[Raw data Boundary: Start]

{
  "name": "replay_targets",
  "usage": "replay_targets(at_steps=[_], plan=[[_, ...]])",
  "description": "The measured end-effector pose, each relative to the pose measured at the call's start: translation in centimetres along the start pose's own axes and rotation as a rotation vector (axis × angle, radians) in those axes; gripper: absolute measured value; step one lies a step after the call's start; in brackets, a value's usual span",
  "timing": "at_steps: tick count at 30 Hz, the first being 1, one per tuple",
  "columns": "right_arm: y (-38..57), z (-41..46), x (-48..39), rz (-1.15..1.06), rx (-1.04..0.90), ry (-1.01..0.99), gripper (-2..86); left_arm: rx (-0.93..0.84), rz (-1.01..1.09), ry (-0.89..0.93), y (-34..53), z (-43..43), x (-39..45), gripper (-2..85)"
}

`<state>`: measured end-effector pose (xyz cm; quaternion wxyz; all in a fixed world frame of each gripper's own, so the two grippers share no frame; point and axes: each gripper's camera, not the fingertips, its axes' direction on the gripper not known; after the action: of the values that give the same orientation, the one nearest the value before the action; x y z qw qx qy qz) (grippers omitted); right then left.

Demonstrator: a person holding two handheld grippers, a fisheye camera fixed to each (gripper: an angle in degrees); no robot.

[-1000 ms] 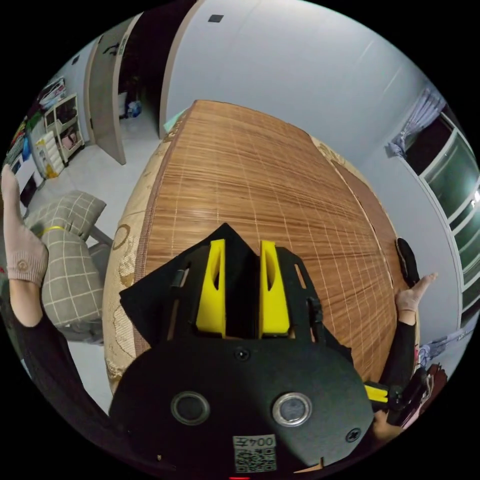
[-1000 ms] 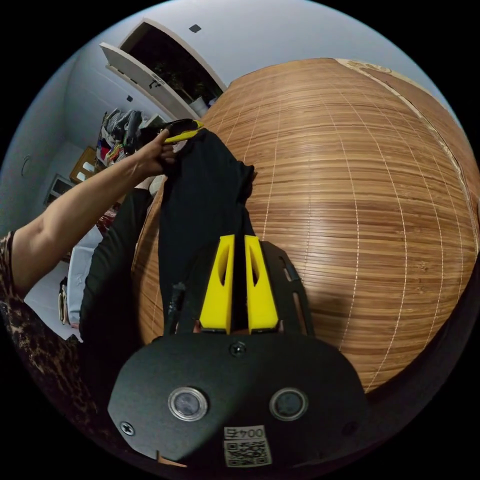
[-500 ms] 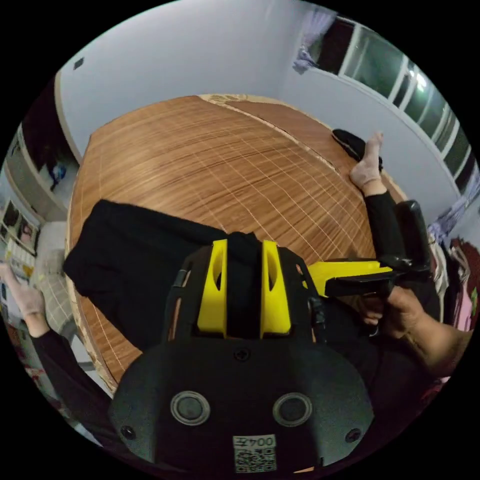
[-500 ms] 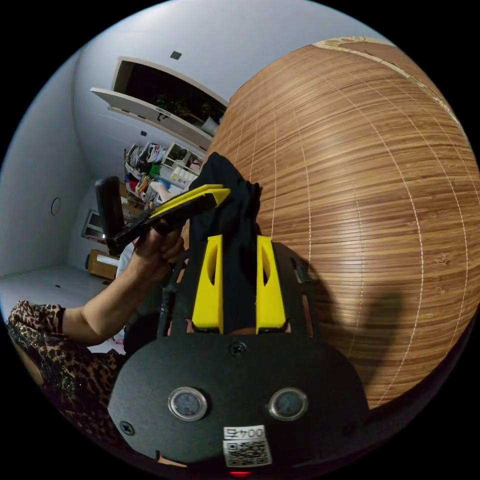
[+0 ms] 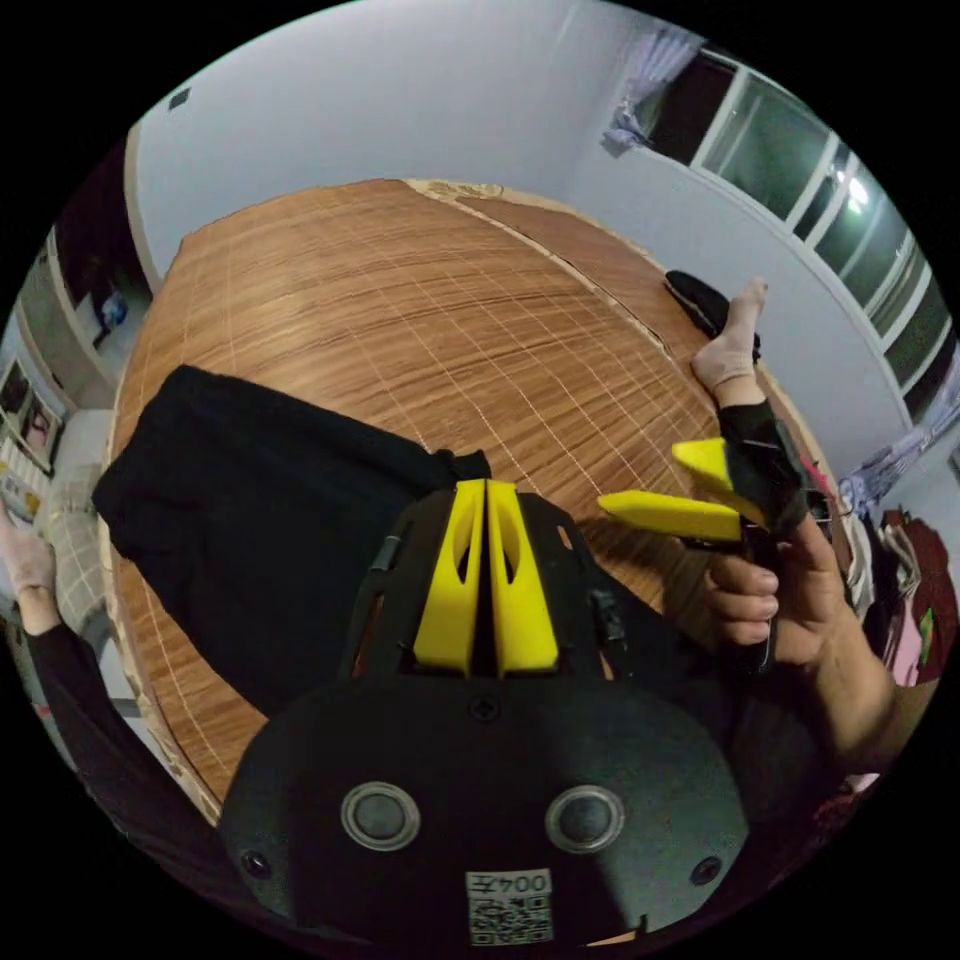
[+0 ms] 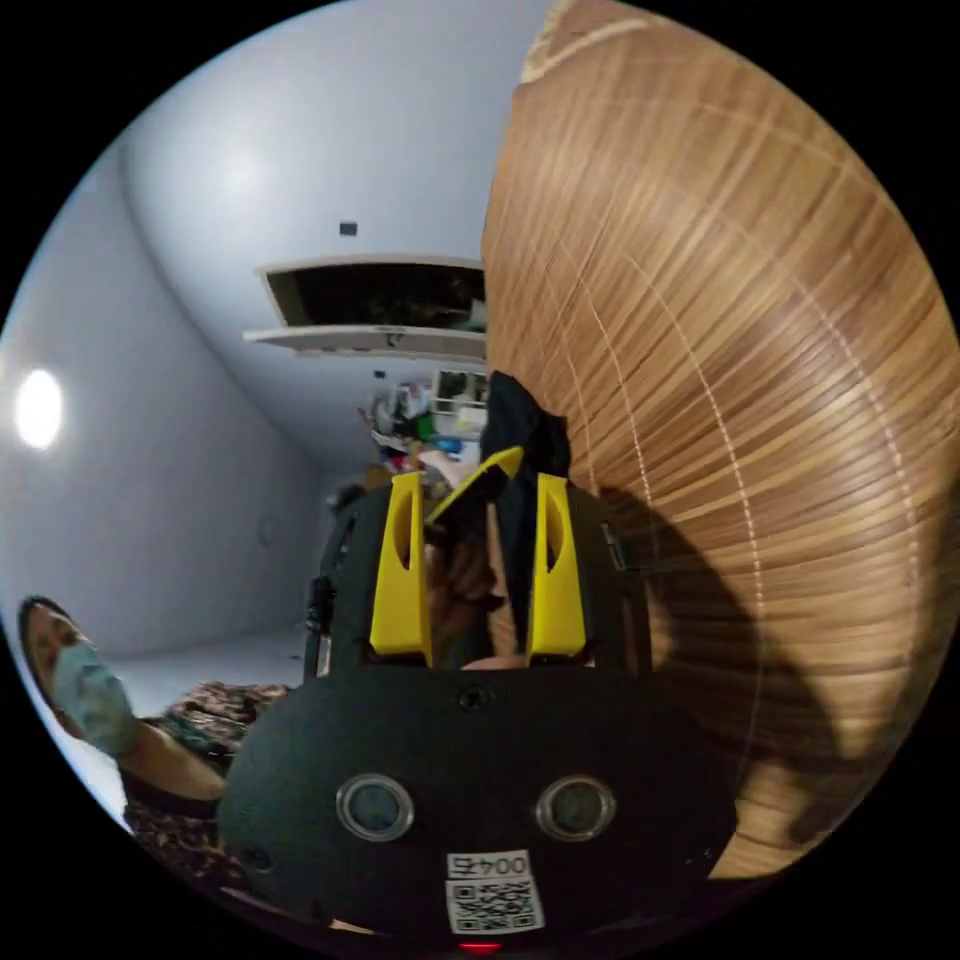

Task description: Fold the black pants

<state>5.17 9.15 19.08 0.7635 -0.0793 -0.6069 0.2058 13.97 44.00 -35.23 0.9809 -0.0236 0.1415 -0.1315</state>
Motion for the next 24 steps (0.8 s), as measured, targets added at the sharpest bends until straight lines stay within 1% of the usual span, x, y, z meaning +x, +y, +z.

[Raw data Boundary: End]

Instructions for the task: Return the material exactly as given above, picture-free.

Solution to this exercise:
{
  "name": "replay_targets",
  "usage": "replay_targets(at_steps=[_], plan=[[_, ...]])",
  "description": "The measured end-effector pose, each relative to the pose measured at the call's start: translation in centimetres along the start pose's own axes and rotation as a rotation vector (axis × angle, radians) in those axes; gripper: absolute measured value; step one lies a step after the call's start; in brackets, a value's usual span",
  "timing": "at_steps: tick count at 30 Hz, the first being 1, one per tuple",
  "columns": "right_arm: y (-38..57), z (-41..46), x (-48..39), rz (-1.15..1.06), rx (-1.04..0.90), ry (-1.01..0.99), gripper (-2..86); left_arm: rx (-0.93..0.84), rz (-1.01..1.09), ry (-0.89..0.93), y (-34..53), z (-43..43), x (-39..45), gripper (-2..85)"
}

`<state>`: measured end-effector pose (xyz cm; quaternion wxyz; all in a fixed world frame of each gripper's own, so the two grippers share no frame; point and axes: each gripper's camera, not the fingertips, its axes' direction on the gripper not known; after the action: of the values that give the same orientation, the one nearest the value before the action; x y z qw qx qy qz) (grippers omitted); right then left.

Demonstrator: a person holding two handheld grippers, a fisheye camera fixed to each (gripper: an angle in degrees); no robot.

[-1000 ms] 
[-1000 ms] 
[-500 ms] 
[-500 ms] 
[+0 ms] 
[+0 ms] 

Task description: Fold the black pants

<state>5.17 9.15 19.08 0.7635 -0.0793 -0.6069 0.2058 13.97 44.00 -35.23 0.9809 -0.0236 0.1415 -0.1315</state>
Motion for the next 24 steps (0.8 s), as measured, targets added at the sharpest bends until straight lines stay within 1% of the usual span, x, y, z meaning +x, +y, +z.

Now the output is complete.